**Collection entries**
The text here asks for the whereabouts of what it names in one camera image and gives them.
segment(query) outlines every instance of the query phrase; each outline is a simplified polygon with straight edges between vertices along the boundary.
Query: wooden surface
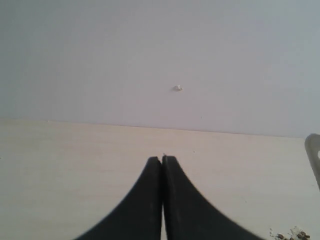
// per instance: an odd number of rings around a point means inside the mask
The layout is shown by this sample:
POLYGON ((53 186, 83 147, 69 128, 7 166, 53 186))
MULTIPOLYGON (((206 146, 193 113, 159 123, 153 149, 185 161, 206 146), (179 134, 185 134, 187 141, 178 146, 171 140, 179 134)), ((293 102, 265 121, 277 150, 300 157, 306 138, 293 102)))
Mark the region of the wooden surface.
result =
POLYGON ((300 226, 320 238, 320 192, 303 139, 2 119, 0 239, 74 239, 119 203, 148 157, 164 153, 255 234, 300 226))

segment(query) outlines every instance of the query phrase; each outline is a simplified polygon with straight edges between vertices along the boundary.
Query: white wall
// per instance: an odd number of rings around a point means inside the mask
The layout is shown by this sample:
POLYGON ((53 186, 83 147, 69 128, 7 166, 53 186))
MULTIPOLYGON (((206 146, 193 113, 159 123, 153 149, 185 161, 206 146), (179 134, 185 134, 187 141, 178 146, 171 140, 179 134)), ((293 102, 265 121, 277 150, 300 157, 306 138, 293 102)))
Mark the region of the white wall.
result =
POLYGON ((319 12, 317 0, 0 0, 0 117, 305 137, 320 132, 319 12))

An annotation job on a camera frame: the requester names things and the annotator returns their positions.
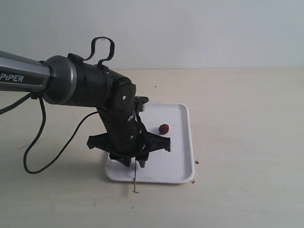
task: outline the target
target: black cable
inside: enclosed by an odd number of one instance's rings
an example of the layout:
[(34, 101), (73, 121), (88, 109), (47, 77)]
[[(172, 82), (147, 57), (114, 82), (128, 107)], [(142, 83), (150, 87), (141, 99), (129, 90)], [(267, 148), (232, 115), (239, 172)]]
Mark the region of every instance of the black cable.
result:
[(0, 115), (16, 108), (18, 105), (22, 104), (23, 102), (25, 102), (26, 100), (28, 100), (31, 96), (33, 96), (33, 93), (29, 93), (26, 94), (23, 98), (19, 99), (18, 101), (16, 101), (15, 103), (11, 104), (10, 106), (7, 106), (5, 108), (2, 108), (0, 110)]
[(39, 139), (39, 137), (41, 136), (41, 133), (44, 129), (44, 126), (45, 126), (45, 123), (46, 123), (46, 120), (47, 120), (47, 115), (46, 115), (46, 110), (45, 110), (45, 107), (44, 107), (44, 104), (43, 104), (43, 99), (41, 96), (39, 96), (39, 102), (40, 102), (40, 106), (41, 106), (41, 111), (42, 111), (42, 123), (41, 123), (41, 126), (40, 126), (40, 129), (38, 131), (38, 134), (37, 136), (34, 138), (34, 140), (32, 141), (32, 143), (28, 146), (28, 148), (25, 150), (24, 152), (24, 156), (23, 156), (23, 166), (24, 166), (24, 169), (27, 173), (29, 174), (37, 174), (37, 173), (40, 173), (42, 172), (43, 170), (46, 170), (48, 167), (50, 167), (59, 157), (60, 155), (63, 153), (63, 151), (66, 149), (66, 147), (70, 144), (70, 142), (73, 140), (73, 138), (75, 137), (78, 129), (80, 128), (81, 124), (87, 119), (89, 118), (90, 116), (94, 115), (94, 114), (97, 114), (98, 112), (93, 112), (93, 113), (90, 113), (88, 115), (86, 115), (81, 121), (80, 123), (78, 124), (77, 128), (75, 129), (74, 133), (72, 134), (71, 138), (67, 141), (67, 143), (64, 145), (64, 147), (61, 149), (61, 151), (59, 152), (59, 154), (49, 163), (47, 164), (46, 166), (44, 166), (42, 169), (40, 170), (37, 170), (37, 171), (31, 171), (29, 170), (28, 168), (28, 165), (27, 165), (27, 157), (28, 157), (28, 153), (30, 151), (30, 149), (35, 145), (35, 143), (37, 142), (37, 140)]

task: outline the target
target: silver arm segment
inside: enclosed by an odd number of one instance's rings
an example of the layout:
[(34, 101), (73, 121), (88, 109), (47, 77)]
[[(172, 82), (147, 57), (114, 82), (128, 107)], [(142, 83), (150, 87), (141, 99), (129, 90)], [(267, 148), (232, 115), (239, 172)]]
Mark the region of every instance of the silver arm segment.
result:
[(40, 93), (50, 77), (47, 65), (0, 51), (0, 90)]

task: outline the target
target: small red fruit
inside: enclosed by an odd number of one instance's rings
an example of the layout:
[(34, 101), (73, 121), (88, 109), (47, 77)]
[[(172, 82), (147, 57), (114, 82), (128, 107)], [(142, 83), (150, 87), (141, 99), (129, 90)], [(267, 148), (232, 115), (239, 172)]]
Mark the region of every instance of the small red fruit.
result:
[(166, 134), (169, 132), (169, 125), (167, 124), (162, 124), (159, 128), (158, 131), (160, 132), (160, 134)]

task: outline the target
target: robotic arm
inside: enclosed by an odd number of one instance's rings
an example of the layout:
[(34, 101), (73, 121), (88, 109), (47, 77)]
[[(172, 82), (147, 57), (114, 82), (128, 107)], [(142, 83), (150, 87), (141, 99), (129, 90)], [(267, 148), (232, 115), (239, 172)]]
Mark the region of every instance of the robotic arm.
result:
[[(97, 65), (85, 63), (99, 39), (110, 41), (108, 58)], [(129, 78), (103, 65), (113, 55), (114, 42), (106, 37), (92, 40), (86, 59), (68, 54), (38, 62), (0, 51), (0, 90), (35, 93), (54, 105), (96, 107), (107, 133), (89, 136), (88, 147), (108, 152), (110, 159), (126, 167), (135, 157), (143, 168), (150, 152), (170, 151), (170, 138), (146, 130), (139, 112), (149, 99), (135, 96), (136, 86)]]

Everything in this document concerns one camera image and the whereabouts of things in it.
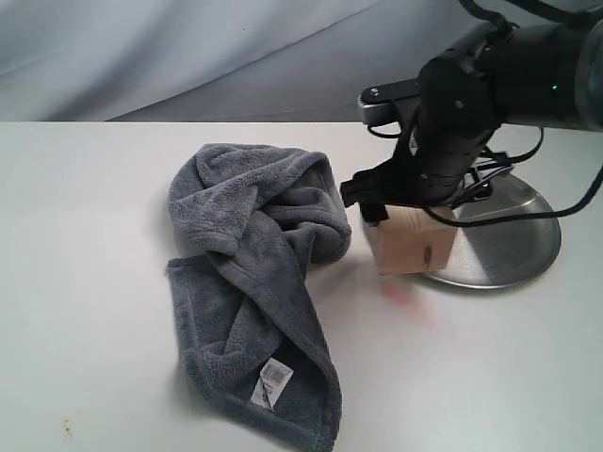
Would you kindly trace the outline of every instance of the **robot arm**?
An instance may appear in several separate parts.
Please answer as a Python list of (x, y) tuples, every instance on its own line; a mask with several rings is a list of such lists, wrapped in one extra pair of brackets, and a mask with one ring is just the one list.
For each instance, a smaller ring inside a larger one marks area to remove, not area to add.
[(429, 213), (433, 206), (489, 197), (489, 181), (527, 159), (488, 150), (503, 123), (603, 130), (599, 9), (564, 13), (568, 24), (519, 28), (497, 13), (480, 13), (484, 10), (471, 0), (461, 3), (491, 22), (428, 62), (417, 79), (366, 89), (360, 96), (369, 127), (398, 121), (402, 128), (390, 160), (341, 186), (346, 206), (359, 202), (367, 222), (387, 219), (385, 204)]

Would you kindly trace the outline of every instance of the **gray towel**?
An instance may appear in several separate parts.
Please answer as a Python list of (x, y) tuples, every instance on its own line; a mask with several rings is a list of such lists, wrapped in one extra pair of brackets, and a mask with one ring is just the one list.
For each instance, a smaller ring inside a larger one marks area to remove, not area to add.
[[(174, 178), (169, 208), (176, 229), (204, 251), (168, 266), (195, 388), (238, 422), (302, 450), (332, 450), (341, 392), (304, 285), (310, 262), (334, 262), (350, 245), (326, 155), (203, 146)], [(260, 372), (270, 358), (293, 374), (278, 401), (262, 407), (250, 399), (265, 392)]]

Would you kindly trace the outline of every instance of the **barcode label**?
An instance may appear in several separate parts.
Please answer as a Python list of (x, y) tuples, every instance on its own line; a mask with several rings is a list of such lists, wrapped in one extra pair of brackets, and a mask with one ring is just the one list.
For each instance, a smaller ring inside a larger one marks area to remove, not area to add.
[(281, 384), (285, 380), (286, 373), (272, 364), (266, 364), (266, 367), (262, 370), (262, 377)]
[(274, 358), (270, 358), (260, 371), (260, 378), (255, 384), (251, 402), (274, 411), (274, 405), (292, 376), (293, 370)]

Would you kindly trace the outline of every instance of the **metal base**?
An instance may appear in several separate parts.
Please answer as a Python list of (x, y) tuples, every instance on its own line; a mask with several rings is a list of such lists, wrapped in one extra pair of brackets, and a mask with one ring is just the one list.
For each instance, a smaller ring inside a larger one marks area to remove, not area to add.
[[(486, 219), (552, 210), (540, 193), (512, 175), (498, 177), (492, 184), (494, 195), (489, 200), (464, 204), (456, 216)], [(544, 273), (555, 262), (561, 243), (555, 218), (459, 229), (448, 267), (424, 275), (475, 289), (509, 287)]]

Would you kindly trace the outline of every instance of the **white table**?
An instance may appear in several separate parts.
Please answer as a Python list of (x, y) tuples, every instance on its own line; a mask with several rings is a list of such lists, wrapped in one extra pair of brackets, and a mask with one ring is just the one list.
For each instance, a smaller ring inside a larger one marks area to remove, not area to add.
[[(536, 138), (505, 128), (495, 147)], [(565, 207), (602, 138), (550, 131), (515, 173)], [(320, 150), (339, 182), (394, 144), (360, 124), (0, 123), (0, 450), (283, 450), (210, 411), (178, 370), (166, 195), (211, 141)], [(562, 221), (536, 282), (486, 293), (407, 278), (403, 303), (379, 295), (349, 215), (350, 253), (308, 282), (341, 379), (337, 451), (600, 450), (603, 199)]]

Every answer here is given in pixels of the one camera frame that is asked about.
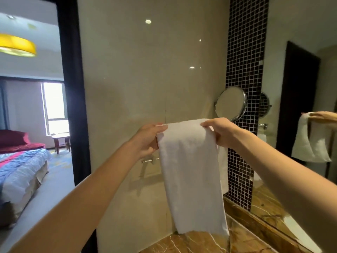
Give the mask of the person's left hand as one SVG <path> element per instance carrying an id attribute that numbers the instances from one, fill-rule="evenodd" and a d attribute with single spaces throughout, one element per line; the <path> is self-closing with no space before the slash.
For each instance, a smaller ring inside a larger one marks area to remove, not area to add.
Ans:
<path id="1" fill-rule="evenodd" d="M 157 135 L 168 129 L 167 124 L 146 124 L 128 140 L 128 150 L 140 160 L 159 149 Z"/>

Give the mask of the person's right hand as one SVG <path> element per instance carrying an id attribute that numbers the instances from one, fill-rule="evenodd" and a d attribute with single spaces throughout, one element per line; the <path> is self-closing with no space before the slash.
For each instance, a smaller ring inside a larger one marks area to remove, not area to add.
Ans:
<path id="1" fill-rule="evenodd" d="M 231 148 L 237 150 L 242 146 L 249 131 L 238 127 L 236 124 L 228 120 L 227 118 L 221 119 L 221 138 L 216 141 L 219 146 L 225 148 Z"/>

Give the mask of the white towel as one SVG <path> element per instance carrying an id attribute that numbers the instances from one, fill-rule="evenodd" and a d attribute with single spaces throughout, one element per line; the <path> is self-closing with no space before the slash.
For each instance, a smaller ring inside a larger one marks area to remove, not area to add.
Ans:
<path id="1" fill-rule="evenodd" d="M 157 134 L 166 197 L 180 234 L 229 236 L 223 195 L 228 192 L 227 149 L 216 143 L 208 119 L 168 124 Z"/>

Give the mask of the person's left forearm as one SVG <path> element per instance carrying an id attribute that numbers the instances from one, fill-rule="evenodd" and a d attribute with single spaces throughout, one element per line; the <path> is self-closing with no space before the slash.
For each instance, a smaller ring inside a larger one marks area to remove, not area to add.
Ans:
<path id="1" fill-rule="evenodd" d="M 124 143 L 32 227 L 8 253 L 80 253 L 132 166 L 135 143 Z"/>

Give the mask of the person's right forearm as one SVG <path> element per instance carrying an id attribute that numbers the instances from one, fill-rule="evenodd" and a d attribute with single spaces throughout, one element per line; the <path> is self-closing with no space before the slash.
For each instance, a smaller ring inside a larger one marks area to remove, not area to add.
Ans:
<path id="1" fill-rule="evenodd" d="M 337 253 L 337 185 L 241 128 L 234 149 L 262 178 L 286 211 L 324 253 Z"/>

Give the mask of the round chrome magnifying mirror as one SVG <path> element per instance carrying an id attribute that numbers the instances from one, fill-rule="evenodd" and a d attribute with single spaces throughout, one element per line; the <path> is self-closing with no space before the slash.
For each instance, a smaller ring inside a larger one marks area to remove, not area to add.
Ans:
<path id="1" fill-rule="evenodd" d="M 239 120 L 247 108 L 247 95 L 239 86 L 227 87 L 217 98 L 214 110 L 218 118 L 227 118 L 231 122 Z"/>

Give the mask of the chrome towel bar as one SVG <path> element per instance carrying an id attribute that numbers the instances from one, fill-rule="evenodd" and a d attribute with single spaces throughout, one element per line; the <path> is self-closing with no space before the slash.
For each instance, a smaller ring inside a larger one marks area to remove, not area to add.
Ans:
<path id="1" fill-rule="evenodd" d="M 141 163 L 151 163 L 152 165 L 154 165 L 155 163 L 157 163 L 158 161 L 160 160 L 160 157 L 159 156 L 156 156 L 156 155 L 150 155 L 150 156 L 147 156 L 146 158 L 142 159 L 141 160 Z"/>

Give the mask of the window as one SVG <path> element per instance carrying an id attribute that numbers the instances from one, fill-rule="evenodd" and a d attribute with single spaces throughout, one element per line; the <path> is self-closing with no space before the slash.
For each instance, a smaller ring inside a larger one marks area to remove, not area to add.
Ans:
<path id="1" fill-rule="evenodd" d="M 41 95 L 47 135 L 69 133 L 69 121 L 65 85 L 56 82 L 42 82 Z"/>

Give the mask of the bed with blue patterned cover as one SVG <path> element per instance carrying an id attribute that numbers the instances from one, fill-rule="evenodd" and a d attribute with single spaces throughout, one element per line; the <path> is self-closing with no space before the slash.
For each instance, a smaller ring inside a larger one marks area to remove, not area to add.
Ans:
<path id="1" fill-rule="evenodd" d="M 0 229 L 15 224 L 48 173 L 46 149 L 0 154 Z"/>

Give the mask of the red pillow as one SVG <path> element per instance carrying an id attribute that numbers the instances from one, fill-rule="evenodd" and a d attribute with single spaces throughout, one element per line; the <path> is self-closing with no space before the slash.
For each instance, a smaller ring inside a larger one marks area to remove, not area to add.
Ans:
<path id="1" fill-rule="evenodd" d="M 29 135 L 26 132 L 0 130 L 0 148 L 16 147 L 30 143 Z"/>

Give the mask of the grey curtain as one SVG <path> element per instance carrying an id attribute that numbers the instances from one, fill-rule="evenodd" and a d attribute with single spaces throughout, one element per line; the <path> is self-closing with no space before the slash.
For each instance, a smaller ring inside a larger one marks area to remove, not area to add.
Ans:
<path id="1" fill-rule="evenodd" d="M 0 130 L 10 129 L 6 82 L 0 80 Z"/>

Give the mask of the yellow round ceiling lamp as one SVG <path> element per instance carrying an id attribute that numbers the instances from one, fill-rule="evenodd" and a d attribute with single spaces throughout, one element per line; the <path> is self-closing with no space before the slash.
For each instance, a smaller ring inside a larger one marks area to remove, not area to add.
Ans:
<path id="1" fill-rule="evenodd" d="M 0 52 L 30 58 L 36 56 L 36 46 L 27 39 L 14 35 L 0 34 Z"/>

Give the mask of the large wall mirror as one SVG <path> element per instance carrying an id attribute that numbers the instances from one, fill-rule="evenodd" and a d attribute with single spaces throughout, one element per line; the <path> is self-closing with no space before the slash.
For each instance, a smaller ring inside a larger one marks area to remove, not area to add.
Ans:
<path id="1" fill-rule="evenodd" d="M 269 0 L 258 136 L 337 185 L 337 0 Z"/>

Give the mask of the dark door frame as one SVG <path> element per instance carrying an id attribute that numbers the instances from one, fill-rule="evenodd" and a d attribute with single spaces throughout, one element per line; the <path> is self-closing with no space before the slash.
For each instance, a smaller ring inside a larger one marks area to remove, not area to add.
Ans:
<path id="1" fill-rule="evenodd" d="M 91 174 L 78 2 L 44 1 L 57 6 L 74 184 L 77 186 Z"/>

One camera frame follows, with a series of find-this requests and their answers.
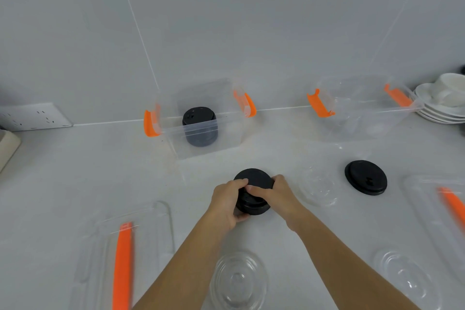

**WHAT IS BEING ASKED**
How many lines of these records include the word "right"? Only the number should be written.

**REPLY**
2